June’s Market Recap
Inflation, economic uncertainty, and high-interest rates have definitely affected the market last June. From Forex to Commodities to Cryptocurrencies, here are June's most shifted market instruments.
Dollar Strengthens on Fed’s Interest Rates
In an attempt to fight surging inflation, central banks like the ECB and the Fed Reserve had to raise interest rates. Accordingly, the US Fed Reserve hiked interest rates to the highest level since 1994 as they increased rates by 0.75% the biggest rise since the Raegan administration. This, in turn, pushed the US dollar to a two-decade high against major currencies. The Japanese yen, for example, dropped to its lowest level since October 1998 against the US dollar on June 21st. This is because interest rates and national currencies have a correlative relationship since as interest rates rise, a country’s national currency tends to climb with it. Moreover, higher interest rates attract foreign investors and increase the attractiveness and demand for the home country's currency. Consequently, the US Dollar Index (DX), which measures the US dollar against the world’s most-traded currencies, rose by 3.5% on June 14th.
Commodities Struggle to Keep Pace
Whereas inflation was definitely kind to the US dollar, it was not as merciful towards other market sectors. The growth of some key Commodities was irrefutably stunted by inflation and the overarching economic uncertainty and turmoil. One of the major market commodities, Natural Gas (NG) sank by 37% on the 14th of June. The reason behind its fall surpasses inflationary pressures. On the 14th of June, an explosion erupted at Freeport LNG facility, the second-largest US natural gas export facility. This devastating incident led to Freeport LNG halting some of its operations until, what to them, seems to be the end of 2022. According to some market watchers, this incident means that the US natural gas market is going to be oversupplied for a while as about 2% of the demand for US natural gas has been eliminated.
Another commodity to have been hit last June was Copper (HG) which slumped due to the looming economic uncertainty exacerbated by a resurgence of COVID cases in China as well as the monetary tightenings in Western countries trying to combat inflation. This is because Inflation gushes bring with them higher interest rates and decrease the demand for metals. In addition, China’s intolerance towards COVID which is ostensible in its Zero-COVID policy led to a renewal in COVID restrictions at the end of May and earlier June which generated market jitters regarding the fate of Copper. As a result, investors and market watchers may have been worried about the prospect of the country not recovering from the economic pressures of Coronavirus restrictions and inflation. Hence, demand for Copper and investing in it shrank and its value descended by 15% by the end of the month.

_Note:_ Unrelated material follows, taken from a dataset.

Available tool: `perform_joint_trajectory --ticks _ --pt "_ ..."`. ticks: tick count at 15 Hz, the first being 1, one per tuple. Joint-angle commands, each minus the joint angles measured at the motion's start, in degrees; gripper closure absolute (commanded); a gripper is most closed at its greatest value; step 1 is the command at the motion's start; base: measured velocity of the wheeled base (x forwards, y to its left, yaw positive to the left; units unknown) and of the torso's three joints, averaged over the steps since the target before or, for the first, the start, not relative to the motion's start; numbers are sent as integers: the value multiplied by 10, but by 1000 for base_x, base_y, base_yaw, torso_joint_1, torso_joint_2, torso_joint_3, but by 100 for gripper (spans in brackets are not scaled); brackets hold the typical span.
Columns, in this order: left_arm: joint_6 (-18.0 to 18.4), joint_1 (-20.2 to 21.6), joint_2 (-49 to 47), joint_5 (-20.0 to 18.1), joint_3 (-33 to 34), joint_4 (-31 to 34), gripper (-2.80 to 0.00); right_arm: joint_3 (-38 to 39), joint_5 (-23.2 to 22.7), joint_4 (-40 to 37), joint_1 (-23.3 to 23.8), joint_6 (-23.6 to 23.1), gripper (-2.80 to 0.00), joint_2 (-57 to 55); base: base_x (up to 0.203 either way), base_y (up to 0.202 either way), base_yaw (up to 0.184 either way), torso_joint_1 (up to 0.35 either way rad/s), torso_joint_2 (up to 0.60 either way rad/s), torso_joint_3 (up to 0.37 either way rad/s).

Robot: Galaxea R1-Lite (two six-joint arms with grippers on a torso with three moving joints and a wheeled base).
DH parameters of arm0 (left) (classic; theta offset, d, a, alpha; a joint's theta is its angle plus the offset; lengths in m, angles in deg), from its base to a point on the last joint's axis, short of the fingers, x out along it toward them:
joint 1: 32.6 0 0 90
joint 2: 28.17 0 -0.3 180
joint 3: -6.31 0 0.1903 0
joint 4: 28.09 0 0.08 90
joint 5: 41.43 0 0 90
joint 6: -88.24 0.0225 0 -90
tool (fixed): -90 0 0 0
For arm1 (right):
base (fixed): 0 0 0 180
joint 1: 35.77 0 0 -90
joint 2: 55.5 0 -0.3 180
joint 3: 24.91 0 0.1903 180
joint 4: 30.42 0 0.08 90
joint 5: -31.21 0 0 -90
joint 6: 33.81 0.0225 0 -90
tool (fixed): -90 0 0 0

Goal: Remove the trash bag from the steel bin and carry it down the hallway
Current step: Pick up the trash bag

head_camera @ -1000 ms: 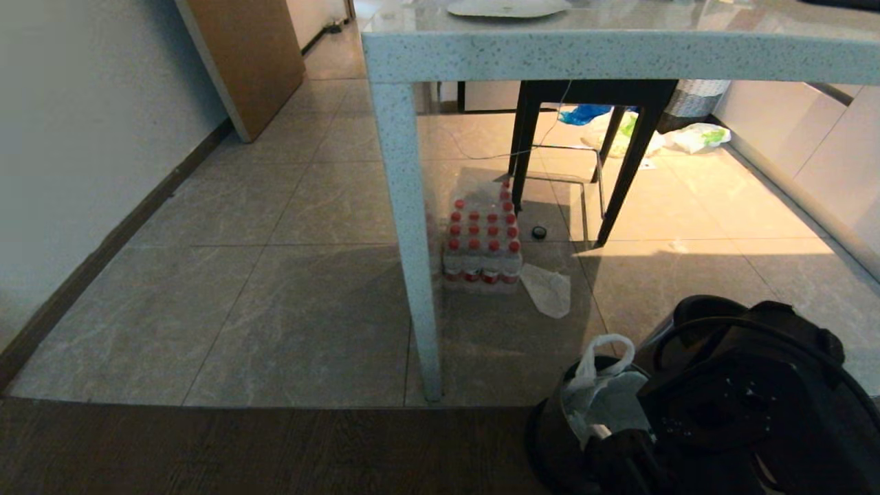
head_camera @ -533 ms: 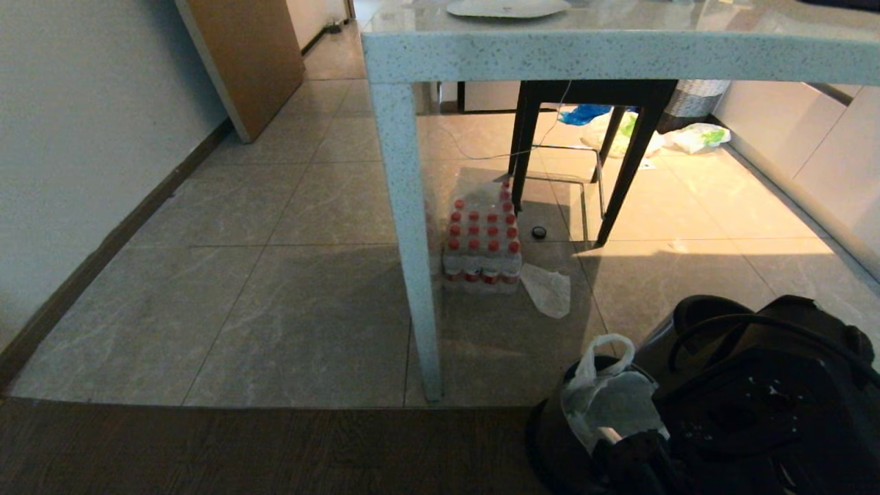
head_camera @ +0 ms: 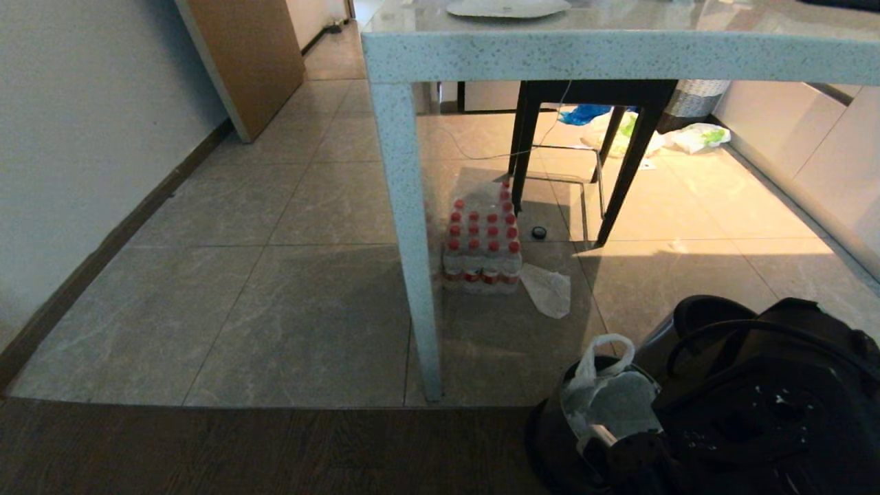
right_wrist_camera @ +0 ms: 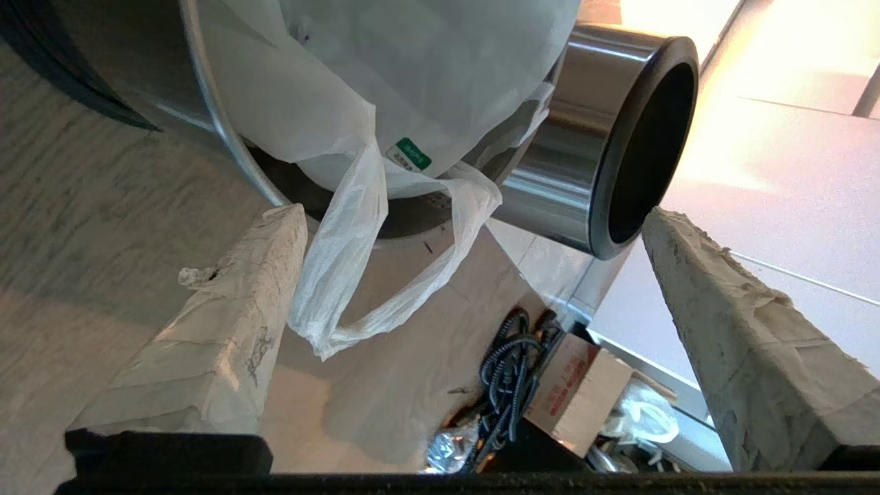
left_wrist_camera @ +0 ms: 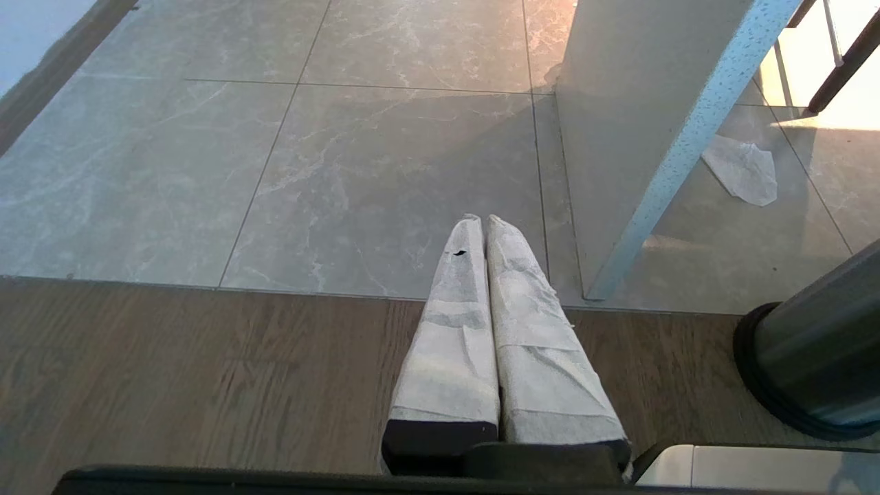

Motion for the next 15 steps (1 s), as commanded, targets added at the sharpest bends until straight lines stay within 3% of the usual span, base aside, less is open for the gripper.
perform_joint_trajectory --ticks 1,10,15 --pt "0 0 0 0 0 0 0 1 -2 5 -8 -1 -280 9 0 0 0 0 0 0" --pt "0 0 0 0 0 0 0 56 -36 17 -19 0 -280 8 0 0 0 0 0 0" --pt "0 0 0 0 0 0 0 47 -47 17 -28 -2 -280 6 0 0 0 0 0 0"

Crypto Takes Down Coinbase
The Cryptocurrency market was deteriorating long before June, and what some call the “Crypto winter” was already happening in May, a month before the Crypto selloff in June. According to the Bank of America, in May, the number of crypto users diminished by half and they attribute this deterioration to a negative market sentiment towards the digital currency market. This was due to the fact that Stablecoin TerraUSD plummeted in response to the central bank’s monetary tightening. The damages in the Cryptocurrency sector also extended to June and the biggest Cryptocurrencies, Bitcoin and Ethereum suffered as well. Ethereum dropped below $1000 and Bitcoin lost a whopping 70% from its all-time highs in November by slumping below $20000 on June 18th.

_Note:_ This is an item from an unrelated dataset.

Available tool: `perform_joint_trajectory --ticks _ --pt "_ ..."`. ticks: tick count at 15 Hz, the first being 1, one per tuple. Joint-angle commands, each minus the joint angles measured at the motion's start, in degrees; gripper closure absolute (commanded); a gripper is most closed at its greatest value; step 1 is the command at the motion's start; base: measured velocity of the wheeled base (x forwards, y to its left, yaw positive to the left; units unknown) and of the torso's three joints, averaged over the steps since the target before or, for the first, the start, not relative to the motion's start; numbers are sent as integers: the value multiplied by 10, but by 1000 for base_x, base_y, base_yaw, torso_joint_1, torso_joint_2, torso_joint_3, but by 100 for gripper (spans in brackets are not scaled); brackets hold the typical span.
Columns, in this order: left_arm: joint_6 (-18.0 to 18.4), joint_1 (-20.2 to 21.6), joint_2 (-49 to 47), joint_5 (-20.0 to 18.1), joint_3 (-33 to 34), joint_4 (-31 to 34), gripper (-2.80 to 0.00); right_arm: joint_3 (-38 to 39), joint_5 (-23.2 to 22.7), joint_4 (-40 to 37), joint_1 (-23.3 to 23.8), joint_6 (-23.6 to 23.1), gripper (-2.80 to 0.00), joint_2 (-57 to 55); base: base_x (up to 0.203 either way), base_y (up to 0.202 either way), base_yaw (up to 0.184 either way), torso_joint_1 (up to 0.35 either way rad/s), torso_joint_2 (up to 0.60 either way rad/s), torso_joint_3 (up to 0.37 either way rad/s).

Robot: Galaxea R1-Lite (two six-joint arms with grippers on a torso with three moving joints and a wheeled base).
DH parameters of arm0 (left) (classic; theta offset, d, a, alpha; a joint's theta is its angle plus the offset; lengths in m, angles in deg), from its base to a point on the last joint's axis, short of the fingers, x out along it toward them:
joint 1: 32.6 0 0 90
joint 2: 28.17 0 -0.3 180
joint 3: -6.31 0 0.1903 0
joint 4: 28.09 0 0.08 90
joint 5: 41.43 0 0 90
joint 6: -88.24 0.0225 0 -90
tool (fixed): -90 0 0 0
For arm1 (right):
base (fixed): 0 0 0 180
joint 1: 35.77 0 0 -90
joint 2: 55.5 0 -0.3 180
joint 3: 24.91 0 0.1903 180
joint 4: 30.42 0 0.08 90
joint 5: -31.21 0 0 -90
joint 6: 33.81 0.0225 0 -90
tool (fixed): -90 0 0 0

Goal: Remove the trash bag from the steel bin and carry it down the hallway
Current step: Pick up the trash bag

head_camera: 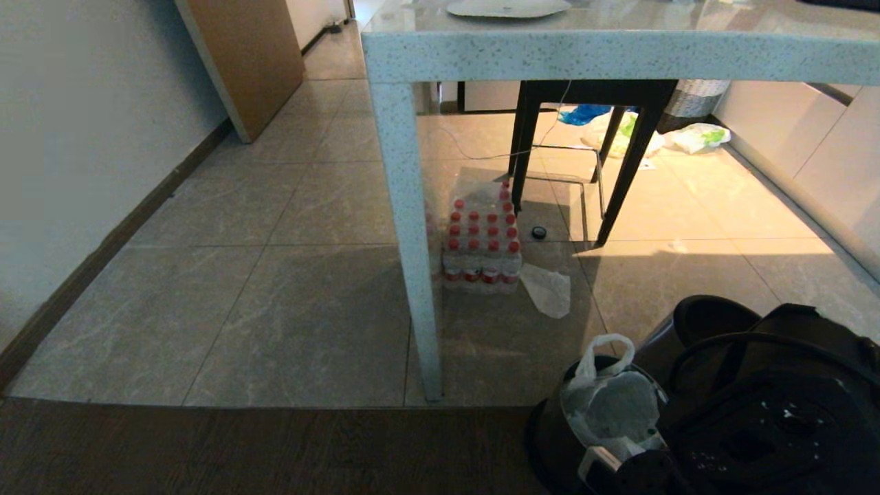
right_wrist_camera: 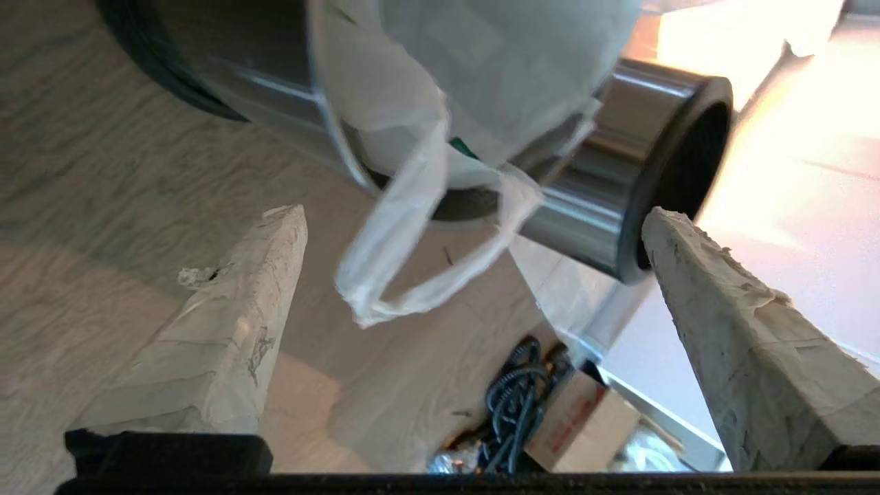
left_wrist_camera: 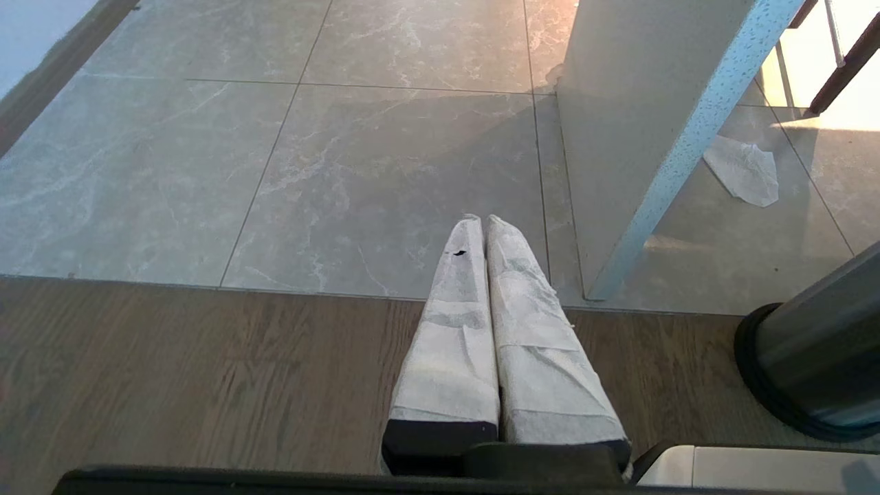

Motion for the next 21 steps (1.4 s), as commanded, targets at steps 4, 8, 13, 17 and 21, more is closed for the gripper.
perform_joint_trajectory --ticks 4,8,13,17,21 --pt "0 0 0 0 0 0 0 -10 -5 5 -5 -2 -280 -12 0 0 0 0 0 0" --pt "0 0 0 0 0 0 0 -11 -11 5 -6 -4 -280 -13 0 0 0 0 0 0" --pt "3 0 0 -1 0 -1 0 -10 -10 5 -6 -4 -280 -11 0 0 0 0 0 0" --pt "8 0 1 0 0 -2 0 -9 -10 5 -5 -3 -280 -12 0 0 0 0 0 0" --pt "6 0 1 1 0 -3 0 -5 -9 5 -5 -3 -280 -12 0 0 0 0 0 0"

The casualties also penetrated Coinbase’s (COIN) realm, the largest cryptocurrency exchange platform in the US. As investors tend to shy away from riskier assets like Cryptocurrencies and sought an inflationary retreat from safe-haven assets. Evidently, this premier crypto exchange lost 31% of its value over the course of the month of June.

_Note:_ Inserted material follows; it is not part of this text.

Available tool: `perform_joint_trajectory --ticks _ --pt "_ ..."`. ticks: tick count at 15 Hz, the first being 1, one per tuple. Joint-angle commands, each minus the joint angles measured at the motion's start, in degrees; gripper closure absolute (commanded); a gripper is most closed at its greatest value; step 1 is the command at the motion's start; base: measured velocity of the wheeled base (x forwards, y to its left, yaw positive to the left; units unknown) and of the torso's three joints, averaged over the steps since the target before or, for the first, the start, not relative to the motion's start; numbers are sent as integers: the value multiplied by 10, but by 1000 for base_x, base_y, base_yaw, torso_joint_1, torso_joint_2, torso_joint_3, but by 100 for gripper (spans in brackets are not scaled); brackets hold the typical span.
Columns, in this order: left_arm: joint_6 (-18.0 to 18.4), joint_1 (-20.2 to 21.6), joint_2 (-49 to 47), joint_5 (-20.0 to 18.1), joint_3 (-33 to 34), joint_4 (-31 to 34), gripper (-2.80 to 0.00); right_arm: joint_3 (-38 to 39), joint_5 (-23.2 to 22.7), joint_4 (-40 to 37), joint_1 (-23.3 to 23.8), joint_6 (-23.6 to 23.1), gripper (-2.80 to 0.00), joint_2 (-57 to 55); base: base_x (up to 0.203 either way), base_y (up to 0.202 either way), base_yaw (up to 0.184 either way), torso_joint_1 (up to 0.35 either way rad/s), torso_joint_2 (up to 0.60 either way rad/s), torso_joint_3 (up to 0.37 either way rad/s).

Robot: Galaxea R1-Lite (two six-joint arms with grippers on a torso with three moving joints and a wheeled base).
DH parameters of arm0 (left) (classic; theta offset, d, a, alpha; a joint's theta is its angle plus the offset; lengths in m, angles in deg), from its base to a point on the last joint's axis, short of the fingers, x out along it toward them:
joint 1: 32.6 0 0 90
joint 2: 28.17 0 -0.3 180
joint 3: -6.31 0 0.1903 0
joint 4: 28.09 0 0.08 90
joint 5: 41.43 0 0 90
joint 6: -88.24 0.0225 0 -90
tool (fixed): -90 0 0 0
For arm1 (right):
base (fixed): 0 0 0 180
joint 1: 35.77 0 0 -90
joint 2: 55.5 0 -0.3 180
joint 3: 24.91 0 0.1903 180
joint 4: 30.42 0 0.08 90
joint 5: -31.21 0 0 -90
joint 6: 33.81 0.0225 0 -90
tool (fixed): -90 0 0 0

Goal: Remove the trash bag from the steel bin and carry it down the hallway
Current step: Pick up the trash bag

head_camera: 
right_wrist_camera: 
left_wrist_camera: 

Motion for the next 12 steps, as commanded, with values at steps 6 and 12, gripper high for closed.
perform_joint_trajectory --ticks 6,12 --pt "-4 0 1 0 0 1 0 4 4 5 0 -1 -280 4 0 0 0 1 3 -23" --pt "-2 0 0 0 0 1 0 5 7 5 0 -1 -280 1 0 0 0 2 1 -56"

Will July Be Any Different?
As for this month, the fact that the market is still suffering from the consequences of the ongoing war and a spike in COVID infections and restrictions in some parts of the world only makes the future of the market seem blurrier and some analysts posit that the losses might accompany us in the second quarter as well. However, the market is known for its volatility so what really will happen is yet to be seen.